Learned a lot, however, it gets complicated really quickly. My intention for this course was to learn more about how Python is used in business analysis as this is something I am planning to do for college. I feel that it would be greatly appreciated if even basic statistics tools would be expounded more on as I did not really know these and it took a toll on my progress in this course. I would also appreciate if the labs were more hands-on, meaning that we would be the ones to build the code and applying our understanding of the videos. Although in certain labs this is done, some of the labs would just let me run the code that was already pre-typed. I think that allowing students to apply their understanding would allow them to remember more the lessons provided by the course.

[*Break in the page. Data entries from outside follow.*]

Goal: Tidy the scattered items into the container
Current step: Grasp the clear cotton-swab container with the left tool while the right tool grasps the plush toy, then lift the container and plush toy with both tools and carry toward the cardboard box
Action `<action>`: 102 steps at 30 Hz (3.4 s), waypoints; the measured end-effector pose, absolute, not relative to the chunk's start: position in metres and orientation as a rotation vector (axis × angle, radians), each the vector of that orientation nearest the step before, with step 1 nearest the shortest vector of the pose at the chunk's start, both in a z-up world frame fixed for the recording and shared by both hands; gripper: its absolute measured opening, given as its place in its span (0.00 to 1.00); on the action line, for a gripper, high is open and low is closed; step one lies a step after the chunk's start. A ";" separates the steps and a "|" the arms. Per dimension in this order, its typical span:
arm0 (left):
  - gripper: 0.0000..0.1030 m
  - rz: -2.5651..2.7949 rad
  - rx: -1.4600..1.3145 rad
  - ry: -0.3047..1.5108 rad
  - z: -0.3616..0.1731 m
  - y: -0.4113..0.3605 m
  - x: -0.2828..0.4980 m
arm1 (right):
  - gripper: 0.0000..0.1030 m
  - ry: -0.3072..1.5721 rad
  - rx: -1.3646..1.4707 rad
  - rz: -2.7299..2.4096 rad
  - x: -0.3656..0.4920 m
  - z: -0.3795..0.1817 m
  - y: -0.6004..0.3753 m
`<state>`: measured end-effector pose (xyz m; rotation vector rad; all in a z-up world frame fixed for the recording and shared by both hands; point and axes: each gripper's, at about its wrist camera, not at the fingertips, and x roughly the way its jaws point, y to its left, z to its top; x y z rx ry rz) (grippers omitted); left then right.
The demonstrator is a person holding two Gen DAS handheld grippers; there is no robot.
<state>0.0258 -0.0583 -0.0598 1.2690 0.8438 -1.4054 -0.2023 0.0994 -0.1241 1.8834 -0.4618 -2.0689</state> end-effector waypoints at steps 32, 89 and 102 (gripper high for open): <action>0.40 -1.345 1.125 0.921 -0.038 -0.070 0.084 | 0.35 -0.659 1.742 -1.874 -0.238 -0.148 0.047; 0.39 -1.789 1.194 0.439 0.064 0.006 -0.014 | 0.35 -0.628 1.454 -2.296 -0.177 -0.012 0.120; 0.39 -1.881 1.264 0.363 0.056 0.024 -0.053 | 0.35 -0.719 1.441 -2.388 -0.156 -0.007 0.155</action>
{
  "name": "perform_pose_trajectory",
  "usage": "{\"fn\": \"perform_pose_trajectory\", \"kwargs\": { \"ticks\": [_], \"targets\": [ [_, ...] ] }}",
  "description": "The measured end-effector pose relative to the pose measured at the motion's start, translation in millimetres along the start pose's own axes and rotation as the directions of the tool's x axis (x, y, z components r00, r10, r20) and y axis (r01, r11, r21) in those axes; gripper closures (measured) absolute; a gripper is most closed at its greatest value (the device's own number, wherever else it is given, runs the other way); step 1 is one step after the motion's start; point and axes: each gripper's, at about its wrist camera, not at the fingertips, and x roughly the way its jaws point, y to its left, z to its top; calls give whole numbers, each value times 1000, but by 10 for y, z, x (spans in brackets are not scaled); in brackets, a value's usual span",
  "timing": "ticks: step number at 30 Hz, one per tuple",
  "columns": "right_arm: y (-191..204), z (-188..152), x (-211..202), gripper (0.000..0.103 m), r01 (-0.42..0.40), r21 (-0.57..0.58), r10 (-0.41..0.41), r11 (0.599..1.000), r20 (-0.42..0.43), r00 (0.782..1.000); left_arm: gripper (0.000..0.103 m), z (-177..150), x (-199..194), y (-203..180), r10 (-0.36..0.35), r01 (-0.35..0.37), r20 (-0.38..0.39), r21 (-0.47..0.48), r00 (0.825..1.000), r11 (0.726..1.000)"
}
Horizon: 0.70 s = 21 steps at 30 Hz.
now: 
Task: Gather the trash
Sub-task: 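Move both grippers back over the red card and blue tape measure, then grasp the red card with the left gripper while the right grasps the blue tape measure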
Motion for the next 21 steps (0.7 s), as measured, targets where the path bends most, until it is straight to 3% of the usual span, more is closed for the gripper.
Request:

I learned a lot and I greatly appreciate Mr. Wan for creating this course as it will certainly help me in the future.

par Claudio H

21 avr. 2020

A fine introduction to the use of statistical models for finance (stock trading), showing its implementation in Python. It is NOT a course in either Python or Statistics but shows what one should learn. Alas, it does not give any pointers as to where to go to delve deeper into the needed statistics (nor trading, for that matter). It contains a fair summary explanation of linear regression models, but the recipes for their evaluation are discussed way too briefly.As for Python, it uses 4 common important libraries and directs the student to the corresponding sites. It gives no explanations as to the kind of structures being manipulated. The Jupyter notebooks are well set-up for practice.

par Kushagra S

21 mai 2020

The course provides an overview of how to build a quantitative trading model. However, the instructor does not go into details while either introducing python functions to someone unfamiliar with the language or talking about statistical concepts. I could follow the code based on my background in other programming languages.I will be following up this course with other courses that go in depth on both the programming and statistics front.The Jupyter notebooks are quite helpful and I will be using them for future reference.3.5 would probably be a more honest rating of the course but I don't think the course could have taught the learner more given its length.